Addition of GCSF to prednisolone improves steroid responsiveness and 90-day survival with fewer infections and new onset complications in patients with SAH.
严重酒精性肝炎(SAH)的1个月死亡率很高。由于感染和器官衰竭的发生,皮质类固醇可提供适度的28天生存获益,但无法提供90天生存获益。粒细胞集落刺激因子(GCSF)凭借其免疫调节和再生能力,在SAH患者中显示出前景。我们研究了联合(GCSF + 泼尼松龙,GPred)治疗对符合使用类固醇治疗条件的SAH患者的安全性和疗效。

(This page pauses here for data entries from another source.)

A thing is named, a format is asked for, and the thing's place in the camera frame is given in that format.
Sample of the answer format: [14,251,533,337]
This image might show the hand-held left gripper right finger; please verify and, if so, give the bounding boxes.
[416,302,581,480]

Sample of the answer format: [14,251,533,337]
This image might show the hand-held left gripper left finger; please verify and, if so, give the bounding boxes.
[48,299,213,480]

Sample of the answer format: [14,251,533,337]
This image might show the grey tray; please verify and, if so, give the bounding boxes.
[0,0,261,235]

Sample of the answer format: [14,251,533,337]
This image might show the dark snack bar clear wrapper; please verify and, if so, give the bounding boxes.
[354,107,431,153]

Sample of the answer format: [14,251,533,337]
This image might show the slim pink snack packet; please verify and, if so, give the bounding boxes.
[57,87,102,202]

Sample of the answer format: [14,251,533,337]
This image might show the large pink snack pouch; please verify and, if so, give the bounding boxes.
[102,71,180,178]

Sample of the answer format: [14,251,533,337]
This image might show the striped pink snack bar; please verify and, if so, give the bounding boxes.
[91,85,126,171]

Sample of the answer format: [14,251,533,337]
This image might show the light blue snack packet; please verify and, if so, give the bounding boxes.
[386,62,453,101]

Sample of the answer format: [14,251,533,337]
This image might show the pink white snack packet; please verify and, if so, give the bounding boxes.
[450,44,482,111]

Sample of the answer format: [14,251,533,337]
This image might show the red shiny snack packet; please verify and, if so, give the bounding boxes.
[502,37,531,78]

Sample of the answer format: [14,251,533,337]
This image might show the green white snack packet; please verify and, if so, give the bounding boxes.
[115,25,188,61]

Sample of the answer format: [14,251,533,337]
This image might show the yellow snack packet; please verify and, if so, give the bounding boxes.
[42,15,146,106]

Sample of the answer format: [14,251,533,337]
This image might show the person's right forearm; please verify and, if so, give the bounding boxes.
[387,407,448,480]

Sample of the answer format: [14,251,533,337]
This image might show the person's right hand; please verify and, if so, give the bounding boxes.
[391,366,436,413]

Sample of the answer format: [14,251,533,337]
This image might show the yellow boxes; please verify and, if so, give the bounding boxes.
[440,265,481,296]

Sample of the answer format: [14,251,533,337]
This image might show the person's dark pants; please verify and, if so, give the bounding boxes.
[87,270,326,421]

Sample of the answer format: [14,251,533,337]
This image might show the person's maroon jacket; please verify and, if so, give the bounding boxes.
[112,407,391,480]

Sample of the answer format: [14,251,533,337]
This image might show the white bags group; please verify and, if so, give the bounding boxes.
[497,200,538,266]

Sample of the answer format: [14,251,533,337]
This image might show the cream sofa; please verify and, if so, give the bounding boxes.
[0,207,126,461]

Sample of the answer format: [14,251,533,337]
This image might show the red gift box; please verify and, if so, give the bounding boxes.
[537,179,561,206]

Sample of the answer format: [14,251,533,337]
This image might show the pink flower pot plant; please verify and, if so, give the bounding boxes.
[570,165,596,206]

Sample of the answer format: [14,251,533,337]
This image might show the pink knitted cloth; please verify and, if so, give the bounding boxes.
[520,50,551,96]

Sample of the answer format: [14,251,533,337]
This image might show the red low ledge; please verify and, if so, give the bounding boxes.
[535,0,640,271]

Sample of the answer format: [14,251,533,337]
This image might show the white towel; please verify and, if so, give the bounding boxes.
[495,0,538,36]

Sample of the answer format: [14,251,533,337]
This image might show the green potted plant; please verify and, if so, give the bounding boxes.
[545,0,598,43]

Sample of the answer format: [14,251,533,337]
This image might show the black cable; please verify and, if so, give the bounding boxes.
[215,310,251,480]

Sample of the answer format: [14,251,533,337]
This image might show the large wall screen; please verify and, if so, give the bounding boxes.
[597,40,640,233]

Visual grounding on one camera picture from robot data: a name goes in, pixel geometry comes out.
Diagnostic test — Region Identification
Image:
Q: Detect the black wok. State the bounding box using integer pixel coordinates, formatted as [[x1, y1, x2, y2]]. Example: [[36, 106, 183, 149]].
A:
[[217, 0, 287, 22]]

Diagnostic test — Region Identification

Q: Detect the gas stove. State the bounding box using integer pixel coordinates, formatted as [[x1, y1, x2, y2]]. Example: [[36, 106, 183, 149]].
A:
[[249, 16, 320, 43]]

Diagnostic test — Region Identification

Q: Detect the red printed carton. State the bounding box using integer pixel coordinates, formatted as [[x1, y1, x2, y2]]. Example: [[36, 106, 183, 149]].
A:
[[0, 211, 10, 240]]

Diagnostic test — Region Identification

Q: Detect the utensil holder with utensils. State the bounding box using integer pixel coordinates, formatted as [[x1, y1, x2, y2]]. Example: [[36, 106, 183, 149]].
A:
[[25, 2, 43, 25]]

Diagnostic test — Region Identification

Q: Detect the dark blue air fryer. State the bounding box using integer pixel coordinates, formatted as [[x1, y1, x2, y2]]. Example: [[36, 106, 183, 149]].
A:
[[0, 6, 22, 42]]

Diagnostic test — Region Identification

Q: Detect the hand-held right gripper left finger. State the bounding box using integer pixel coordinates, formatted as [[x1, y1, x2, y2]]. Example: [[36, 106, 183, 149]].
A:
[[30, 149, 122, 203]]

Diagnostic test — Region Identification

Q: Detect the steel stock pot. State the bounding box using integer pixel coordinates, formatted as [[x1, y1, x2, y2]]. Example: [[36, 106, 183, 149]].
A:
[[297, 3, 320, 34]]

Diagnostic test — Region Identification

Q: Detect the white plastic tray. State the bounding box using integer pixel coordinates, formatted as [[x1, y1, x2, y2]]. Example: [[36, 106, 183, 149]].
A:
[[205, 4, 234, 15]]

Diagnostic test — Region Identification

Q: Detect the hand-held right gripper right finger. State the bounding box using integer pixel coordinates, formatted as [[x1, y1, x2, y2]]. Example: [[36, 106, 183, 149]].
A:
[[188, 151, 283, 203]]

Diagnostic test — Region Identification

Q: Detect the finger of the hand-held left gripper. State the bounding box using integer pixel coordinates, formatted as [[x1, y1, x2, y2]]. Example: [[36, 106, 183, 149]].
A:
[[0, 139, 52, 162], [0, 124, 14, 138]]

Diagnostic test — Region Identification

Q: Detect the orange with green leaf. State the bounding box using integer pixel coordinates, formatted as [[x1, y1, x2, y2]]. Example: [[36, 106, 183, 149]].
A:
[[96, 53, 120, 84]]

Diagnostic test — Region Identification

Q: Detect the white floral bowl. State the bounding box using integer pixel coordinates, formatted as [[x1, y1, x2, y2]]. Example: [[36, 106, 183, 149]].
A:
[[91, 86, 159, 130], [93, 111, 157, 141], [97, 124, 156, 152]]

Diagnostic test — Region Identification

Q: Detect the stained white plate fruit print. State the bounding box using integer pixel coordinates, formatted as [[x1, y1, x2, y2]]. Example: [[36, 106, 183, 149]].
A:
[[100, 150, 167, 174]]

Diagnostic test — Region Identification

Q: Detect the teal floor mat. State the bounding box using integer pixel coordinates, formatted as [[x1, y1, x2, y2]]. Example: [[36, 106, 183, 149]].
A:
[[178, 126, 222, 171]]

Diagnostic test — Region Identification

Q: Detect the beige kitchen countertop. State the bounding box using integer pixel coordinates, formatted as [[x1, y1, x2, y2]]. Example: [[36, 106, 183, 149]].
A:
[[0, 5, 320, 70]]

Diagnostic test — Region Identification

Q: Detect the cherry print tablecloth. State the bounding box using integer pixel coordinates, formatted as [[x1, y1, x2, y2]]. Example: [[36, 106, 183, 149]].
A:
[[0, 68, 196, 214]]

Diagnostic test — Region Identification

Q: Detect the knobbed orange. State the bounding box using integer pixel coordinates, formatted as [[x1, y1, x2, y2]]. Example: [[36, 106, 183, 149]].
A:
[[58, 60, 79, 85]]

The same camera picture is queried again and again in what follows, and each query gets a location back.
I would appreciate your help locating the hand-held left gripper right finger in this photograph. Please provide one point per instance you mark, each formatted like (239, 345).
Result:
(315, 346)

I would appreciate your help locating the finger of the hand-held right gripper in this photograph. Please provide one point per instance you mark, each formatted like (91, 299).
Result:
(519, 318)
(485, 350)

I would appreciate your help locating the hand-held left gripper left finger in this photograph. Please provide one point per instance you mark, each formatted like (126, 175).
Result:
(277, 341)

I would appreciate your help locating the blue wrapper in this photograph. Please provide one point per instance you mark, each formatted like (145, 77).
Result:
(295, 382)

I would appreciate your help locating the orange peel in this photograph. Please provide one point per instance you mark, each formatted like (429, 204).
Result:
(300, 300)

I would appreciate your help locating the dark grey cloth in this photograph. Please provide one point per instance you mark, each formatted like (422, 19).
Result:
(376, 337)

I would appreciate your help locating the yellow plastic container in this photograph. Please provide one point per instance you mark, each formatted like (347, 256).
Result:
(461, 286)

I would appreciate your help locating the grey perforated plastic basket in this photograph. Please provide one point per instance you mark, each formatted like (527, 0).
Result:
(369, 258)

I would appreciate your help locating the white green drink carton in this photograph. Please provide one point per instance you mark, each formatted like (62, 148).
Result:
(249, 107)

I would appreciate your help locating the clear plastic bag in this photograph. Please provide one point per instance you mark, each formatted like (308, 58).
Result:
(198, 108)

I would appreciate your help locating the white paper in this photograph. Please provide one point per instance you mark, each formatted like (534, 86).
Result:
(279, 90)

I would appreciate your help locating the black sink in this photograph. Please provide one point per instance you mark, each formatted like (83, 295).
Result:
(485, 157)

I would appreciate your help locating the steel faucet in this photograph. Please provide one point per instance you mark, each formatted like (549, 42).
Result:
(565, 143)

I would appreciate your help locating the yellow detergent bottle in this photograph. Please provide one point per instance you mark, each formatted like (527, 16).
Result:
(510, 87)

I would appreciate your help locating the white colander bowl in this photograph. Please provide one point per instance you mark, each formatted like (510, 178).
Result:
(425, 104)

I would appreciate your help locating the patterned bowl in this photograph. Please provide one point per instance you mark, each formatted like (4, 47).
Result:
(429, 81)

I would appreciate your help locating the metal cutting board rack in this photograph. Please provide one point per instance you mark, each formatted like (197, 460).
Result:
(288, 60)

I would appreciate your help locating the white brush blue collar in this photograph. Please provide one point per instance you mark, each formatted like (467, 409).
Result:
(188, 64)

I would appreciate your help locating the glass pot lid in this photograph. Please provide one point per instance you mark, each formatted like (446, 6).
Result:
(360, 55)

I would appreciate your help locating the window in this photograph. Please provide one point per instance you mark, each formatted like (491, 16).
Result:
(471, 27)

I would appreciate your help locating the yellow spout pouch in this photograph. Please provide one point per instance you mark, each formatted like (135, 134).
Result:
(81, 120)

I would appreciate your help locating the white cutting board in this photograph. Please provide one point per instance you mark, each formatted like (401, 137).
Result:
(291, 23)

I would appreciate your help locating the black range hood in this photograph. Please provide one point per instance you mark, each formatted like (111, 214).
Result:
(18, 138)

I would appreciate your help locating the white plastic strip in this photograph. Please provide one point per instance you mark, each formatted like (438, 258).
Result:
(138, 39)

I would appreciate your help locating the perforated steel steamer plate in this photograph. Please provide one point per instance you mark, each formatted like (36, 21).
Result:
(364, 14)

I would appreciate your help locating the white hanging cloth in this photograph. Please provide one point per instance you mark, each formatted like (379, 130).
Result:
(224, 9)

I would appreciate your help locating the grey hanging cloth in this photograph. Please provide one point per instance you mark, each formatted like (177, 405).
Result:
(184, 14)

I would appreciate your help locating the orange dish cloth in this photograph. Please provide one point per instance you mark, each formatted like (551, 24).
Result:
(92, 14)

符合使用类固醇治疗条件的SAH患者(判别函数评分32 - 90)被随机分为接受泼尼松龙(A组,n = 42)、GPred(B组,n = 42)或单独使用GCSF(C组,n = 42)。GCSF以150 - 300 mcg/d的剂量给药7天,之后每三天给药一次,1个月内最多给药12剂。泼尼松龙40 mg/d给药7天,对有反应者( Lille评分<0.45)持续给药28天。
各患者组的基线特征具有可比性。在意向性分析中,泼尼松龙组、GPred组和GCSF组90天生存这一主要终点的实现率分别为64.3%(27/42)、88.1%(37/42)和78.6%(33/42)(P = 0.03,泼尼松龙组与GPred组比较)。各组间28天生存率无差异(分别为85.7%、95.2%和85.7% [P = 0.27])。到第7天时,GPred组有更多有反应者(分别为71.4%、92.9%和76.2%,P = 0.037),到第90天时判别函数下降幅度更大(-7.33 ± 4.78、-24.59 ± 3.7、-14.59 ± 3.41,P = 0.011),终末期肝病模型钠评分(MELDNa)下降幅度也更大(-1.69 ± 1.26、-7.02 ± 1.24、-3.05 ± 0.83,P = 0.002)。仅使用泼尼松龙的组新感染发生率更高(分别为35.7%、19%、7.1%,P < 0.002)。GPred组急性肾损伤(分别为33.3%、7.1%、11.9%,P = 0.002)、肝性脑病(分别为35.7%、9.5%、26.2%,P = <0.001)和再次住院率(分别为59.5%、14.3%、30.9%,P =<0.01)更低。
在泼尼松龙中添加GCSF可提高类固醇反应性和90天生存率,且SAH患者的感染和新发并发症更少。